Он набрал в грудь воздуха, собираясь выпалить новую тираду, но моментом воспользовался его брат Федор, которому тоже было что сказать:

– Француз герцог де Ришелье становится наместником императора на юге и вместе с другими французами – графом де Лонжероном, маркизом де Траверсе, графом де Мазоном, инженером Базеном и другими – основывает город Одессу, развивает ее торговлю с Марселем, заканчивает постройку портов и крепостей в Херсоне, Кинбурне, Севастополе, создает школы и театры, ставит аббата Николая во главе своего лицея в Одессе…

– Простите, Федор Николаевич, – прервал Засядько, – вы восхваляете или порицаете герцога? Разве не достойны уважения его заслуги перед Россией?

– Достойны, – ответил Федор яростно. – Но на кой черт нам французы? Или мы сами не можем строить города? Прямо помешались на французском! Я бы сажал в тюрьму всякого, кто заговорит не по-русски!

Засядько с неудовольствием покачал головой:

– Если сказано умно, то не все ли равно, на каком ­языке?

– Не все равно, – упорствовал Глинка. – Слишком мы уступаем позиции всему французскому.

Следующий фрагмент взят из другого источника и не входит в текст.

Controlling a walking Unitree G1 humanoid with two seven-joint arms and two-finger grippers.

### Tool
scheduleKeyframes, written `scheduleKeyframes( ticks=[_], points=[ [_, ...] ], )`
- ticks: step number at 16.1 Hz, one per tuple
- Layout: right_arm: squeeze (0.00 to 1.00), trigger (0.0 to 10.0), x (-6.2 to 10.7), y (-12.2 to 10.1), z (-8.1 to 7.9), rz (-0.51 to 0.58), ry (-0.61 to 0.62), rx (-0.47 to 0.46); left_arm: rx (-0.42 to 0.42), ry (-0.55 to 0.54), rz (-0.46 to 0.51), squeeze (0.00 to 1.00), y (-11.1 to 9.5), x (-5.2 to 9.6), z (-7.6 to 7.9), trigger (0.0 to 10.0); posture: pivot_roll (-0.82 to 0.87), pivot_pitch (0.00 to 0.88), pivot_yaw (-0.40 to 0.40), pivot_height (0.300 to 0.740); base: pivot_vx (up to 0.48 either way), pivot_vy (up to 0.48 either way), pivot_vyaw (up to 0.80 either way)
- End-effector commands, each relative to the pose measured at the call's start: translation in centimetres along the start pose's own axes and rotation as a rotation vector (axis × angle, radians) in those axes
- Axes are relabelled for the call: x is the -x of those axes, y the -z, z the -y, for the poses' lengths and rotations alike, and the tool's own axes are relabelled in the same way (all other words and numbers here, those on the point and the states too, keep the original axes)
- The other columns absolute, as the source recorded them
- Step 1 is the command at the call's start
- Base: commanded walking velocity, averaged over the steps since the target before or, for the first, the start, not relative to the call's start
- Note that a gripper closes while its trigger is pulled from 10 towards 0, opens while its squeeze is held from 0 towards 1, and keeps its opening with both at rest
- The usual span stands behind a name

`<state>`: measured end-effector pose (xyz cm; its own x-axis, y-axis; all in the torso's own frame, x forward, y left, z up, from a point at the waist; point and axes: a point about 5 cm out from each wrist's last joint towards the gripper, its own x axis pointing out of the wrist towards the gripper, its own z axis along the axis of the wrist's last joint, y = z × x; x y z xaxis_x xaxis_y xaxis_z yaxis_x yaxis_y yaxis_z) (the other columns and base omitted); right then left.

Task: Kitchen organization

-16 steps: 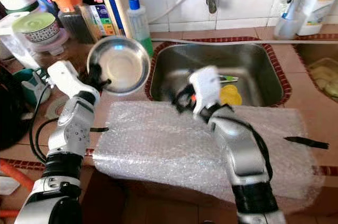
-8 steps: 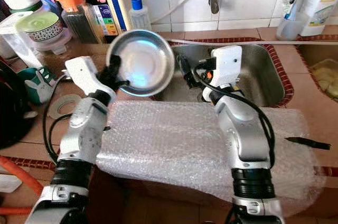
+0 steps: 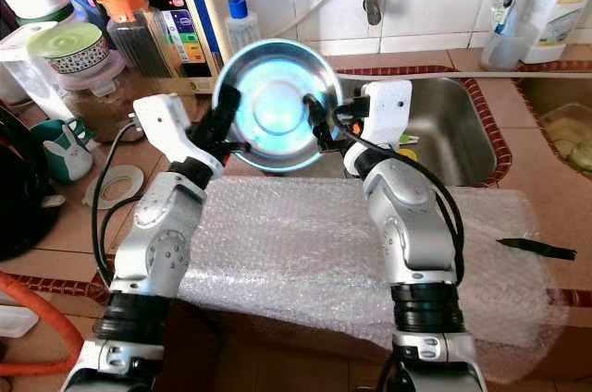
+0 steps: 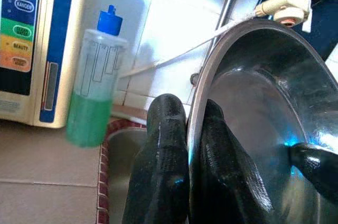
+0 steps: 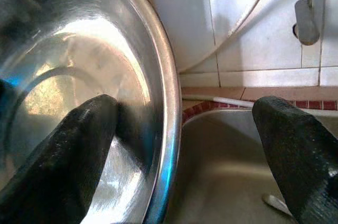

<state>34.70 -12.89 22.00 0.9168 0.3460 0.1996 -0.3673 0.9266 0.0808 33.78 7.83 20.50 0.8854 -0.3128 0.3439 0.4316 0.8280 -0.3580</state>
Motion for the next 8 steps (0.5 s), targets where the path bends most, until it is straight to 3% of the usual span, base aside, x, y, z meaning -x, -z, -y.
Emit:
scheduleKeyframes(
  ticks=[1,2,3,4,5,7,8],
  points=[
    [0.0,10.0,-0.5,0.1,-0.6,-0.017,-0.015,-0.014,-0.019,0.037,0.009,0.0,-0.4,0.1,0.5,0.0,-0.32,0.079,0.162,0.74,0.0,0.0,0.0],
    [0.0,10.0,-0.6,0.4,-0.6,-0.034,-0.012,-0.015,-0.013,0.042,0.007,0.0,-0.4,0.1,0.7,0.0,-0.32,0.08,0.163,0.74,0.0,0.0,0.0],
    [0.0,5.1,-0.6,0.7,-0.6,-0.052,-0.005,-0.015,-0.01,0.05,0.004,0.0,-0.4,0.1,0.9,0.0,-0.32,0.08,0.163,0.74,0.0,0.0,0.0],
    [0.0,1.1,-0.7,1.0,-0.6,-0.071,0.003,-0.018,-0.01,0.057,0.001,0.0,-0.3,0.1,1.0,0.0,-0.32,0.081,0.164,0.74,0.0,0.0,0.0],
    [0.0,0.2,-0.8,1.1,-0.8,-0.078,-0.001,-0.023,-0.011,0.062,-0.001,0.0,-0.3,0.2,1.1,0.0,-0.32,0.082,0.164,0.74,0.0,0.0,0.0],
    [0.0,0.1,-0.9,1.4,-1.6,-0.103,-0.03,-0.025,-0.01,0.065,-0.005,0.0,-0.2,0.3,1.2,0.0,-0.32,0.083,0.165,0.74,0.0,0.0,0.0],
    [0.0,0.5,-1.0,1.5,-2.3,-0.115,-0.058,-0.033,-0.011,0.067,-0.007,0.0,-0.1,0.3,1.3,0.0,-0.32,0.084,0.166,0.74,0.0,0.0,0.0]
  ],
)
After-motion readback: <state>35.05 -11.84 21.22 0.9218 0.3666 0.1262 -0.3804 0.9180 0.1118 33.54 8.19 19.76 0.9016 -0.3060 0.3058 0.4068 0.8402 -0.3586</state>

Нет у нас национальной гордости.

Засядько в ответ стал загибать пальцы:

– Крылов в своих комедиях «Урок дочкам» и «Модная лавка» зло высмеивает галломанов, Озеров ставит на сцене «Дмитрия Донского», под татарами, иго которых сокрушил Донской, подразумевает французов. Крюковский в своей трагедии «Пожарский» имеет в виду 1812 год. Жуковский пишет «Песнь барда над гробом славян-победителей» и «Певец во стане русских воинов». Карамзин в записке «О древней и новой России» дает настоящий антифранцузский манифест. Кропотов в «Надгробном слове моей собаке Ба­лака» поздравляет пса с тем, что тот никогда не читал Вольтера…

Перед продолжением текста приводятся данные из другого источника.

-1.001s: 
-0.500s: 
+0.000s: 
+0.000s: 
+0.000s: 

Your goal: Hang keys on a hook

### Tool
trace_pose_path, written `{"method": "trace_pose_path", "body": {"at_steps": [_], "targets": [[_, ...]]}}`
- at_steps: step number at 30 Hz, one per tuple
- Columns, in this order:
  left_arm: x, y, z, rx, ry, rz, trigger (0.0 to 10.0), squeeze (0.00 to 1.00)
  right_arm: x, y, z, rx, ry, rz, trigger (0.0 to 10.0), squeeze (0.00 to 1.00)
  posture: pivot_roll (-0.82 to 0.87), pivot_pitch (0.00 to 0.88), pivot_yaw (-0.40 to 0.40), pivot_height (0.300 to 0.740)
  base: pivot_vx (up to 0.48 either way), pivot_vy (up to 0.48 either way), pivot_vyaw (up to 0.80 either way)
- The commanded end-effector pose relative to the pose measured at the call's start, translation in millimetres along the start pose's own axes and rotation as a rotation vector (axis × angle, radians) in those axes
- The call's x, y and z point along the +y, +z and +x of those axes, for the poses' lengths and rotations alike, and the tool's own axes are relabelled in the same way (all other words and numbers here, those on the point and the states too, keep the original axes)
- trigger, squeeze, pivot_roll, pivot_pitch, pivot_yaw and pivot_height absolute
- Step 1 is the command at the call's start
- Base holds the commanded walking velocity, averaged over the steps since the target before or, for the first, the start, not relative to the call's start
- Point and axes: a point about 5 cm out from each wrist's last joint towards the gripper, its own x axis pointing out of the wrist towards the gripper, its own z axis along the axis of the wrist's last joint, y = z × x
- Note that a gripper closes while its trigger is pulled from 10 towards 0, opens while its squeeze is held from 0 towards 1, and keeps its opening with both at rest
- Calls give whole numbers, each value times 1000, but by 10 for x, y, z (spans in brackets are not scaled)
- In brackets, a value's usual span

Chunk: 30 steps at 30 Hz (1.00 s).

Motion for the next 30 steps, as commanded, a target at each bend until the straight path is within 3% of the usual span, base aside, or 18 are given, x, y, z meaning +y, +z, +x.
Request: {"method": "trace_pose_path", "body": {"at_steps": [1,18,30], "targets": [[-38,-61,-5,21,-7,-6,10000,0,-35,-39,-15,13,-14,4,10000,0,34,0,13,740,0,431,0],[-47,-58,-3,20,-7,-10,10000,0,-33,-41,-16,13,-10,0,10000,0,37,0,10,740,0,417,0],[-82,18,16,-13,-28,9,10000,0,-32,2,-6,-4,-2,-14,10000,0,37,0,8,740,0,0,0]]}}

Он разжал загнутые пальцы и поклонился в сторону плотного человека в партикулярном платье, который наблюдал за их спором.

– Николай Иванович в своем журнале «Сын Отечества» проповедовал священную войну против Наполеона и всего французского…

– И сейчас проповедую, – согласился Греч. – Я против всего, что не является русским.

За его спиной поднялся загорелый человек в форме морского офицера, вопросительно взглянул на Засядько:

– Может быть, мне лучше уйти, Александр Дмитриевич?

– Подождите, Отто Евстафьевич, – остановил его Засядько. – Я полагаю, что Николай Иванович разъяснит свои взгляды или извинится…

Греч всплеснул руками:

– Помилуйте, я вовсе не имел вас в виду, когда говорил об иностранцах! Господи, да всякий знает, что ваш руководитель Крузенштерн – первый русский мореплаватель, совершивший кругосветную экспедицию. Повторяю: русский. И вы, Коцебу, уже вошли в анналы морской истории как русский мореплаватель! Так что, пожалуйста, не принимайте на свой счет мои выпады… А если вам и показалось, что я задел вас, покорно прошу извинить. Всему виной мой несносный характер: вечно перегибаю палку!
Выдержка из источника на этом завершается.